The conditions included in each state’s panel are guided by the federal Recommended Uniform Screening Panel (RUSP), which lists core and secondary conditions. A condition is added to the RUSP only if a specific, sensitive test is available and an effective treatment exists. Although the RUSP offers national guidance, the final list of screened conditions can vary slightly because each state’s public health program ultimately determines its own specific panel.
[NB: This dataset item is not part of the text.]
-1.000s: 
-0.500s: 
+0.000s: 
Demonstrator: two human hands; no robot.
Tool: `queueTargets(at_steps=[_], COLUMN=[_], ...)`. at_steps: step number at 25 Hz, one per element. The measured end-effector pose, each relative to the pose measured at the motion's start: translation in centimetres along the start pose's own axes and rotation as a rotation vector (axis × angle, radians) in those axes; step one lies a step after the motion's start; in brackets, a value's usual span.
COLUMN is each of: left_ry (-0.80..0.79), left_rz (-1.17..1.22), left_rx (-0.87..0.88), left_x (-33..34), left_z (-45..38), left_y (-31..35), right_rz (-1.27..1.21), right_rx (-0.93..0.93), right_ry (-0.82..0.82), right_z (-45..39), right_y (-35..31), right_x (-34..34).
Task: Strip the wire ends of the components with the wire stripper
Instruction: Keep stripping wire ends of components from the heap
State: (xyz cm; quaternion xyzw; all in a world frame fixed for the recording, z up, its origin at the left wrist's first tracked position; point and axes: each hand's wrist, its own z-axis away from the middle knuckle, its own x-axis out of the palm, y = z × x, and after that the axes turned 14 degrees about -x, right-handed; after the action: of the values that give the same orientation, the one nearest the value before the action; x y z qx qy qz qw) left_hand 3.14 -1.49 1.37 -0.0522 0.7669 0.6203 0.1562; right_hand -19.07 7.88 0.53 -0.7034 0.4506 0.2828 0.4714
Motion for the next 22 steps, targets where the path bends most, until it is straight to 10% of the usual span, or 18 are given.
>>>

Diagnostic Genetic Testing
Specific, targeted DNA testing may occur in the hospital, but only if a baby is clinically unwell or shows clear signs of a suspected genetic condition. This is a diagnostic procedure separate from the routine state-mandated screening, and it requires explicit parental consent. This type of testing is typically ordered by a neonatologist or a genetic specialist for critically ill infants.
If a newborn presents with unexplained seizures, congenital anomalies, or severe developmental delays, physicians may order a chromosomal microarray analysis (CMA) or rapid whole-genome sequencing (rWGS). CMA detects very small missing or extra pieces of chromosomes, known as deletions or duplications, which are often associated with genetic syndromes. Rapid genome sequencing analyzes the entire genetic code and provides a diagnosis in days, which informs time-sensitive medical management decisions.
Paternity and Legal DNA Testing
Hospitals do not offer paternity testing as a standard service and focus on the patient’s medical well-being, not on resolving legal or personal matters. Parents seeking to establish biological fatherhood must arrange for testing through an accredited outside laboratory. Even if a test is conducted while the mother and baby are still in the hospital, it is a non-routine event coordinated directly with the external testing facility, not the hospital administration.
For a DNA test to be legally admissible in court—for matters such as child support, custody, or inheritance—it must be performed under a strict procedure called chain-of-custody. This process ensures the identity of the person being tested and the integrity of the sample, involving an authorized third-party collector, photo identification, and notarized paperwork. The most common method for post-birth paternity testing is a painless cheek swab, or buccal swab, collected from the child and the alleged father.
A non-legal or “peace-of-mind” test can be performed at home using a kit, but these results are not valid for legal purposes because the collection process is not monitored. The hospital’s role is limited to providing a referral or information about qualified testing providers.
Retention and Privacy of Genetic Samples
The Dried Blood Spot (DBS) cards collected during the mandatory newborn screening are retained by the state’s public health laboratory for a period of time after the initial screening tests are complete. This retention allows the residual blood spots to be used for quality assurance, which helps improve the accuracy of future screening tests. The length of time these samples are stored varies significantly by state, ranging from a few months to many years.
The use of these stored genetic samples for public health research has been a subject of public concern regarding privacy and consent. Some states require parents to receive a form detailing the storage and potential research use of the residual blood spot, allowing them to opt-out of long-term storage or research. Parental rights regarding the sample’s destruction or use are not uniform across the country, highlighting the importance of understanding the specific policies of the state where the child was born.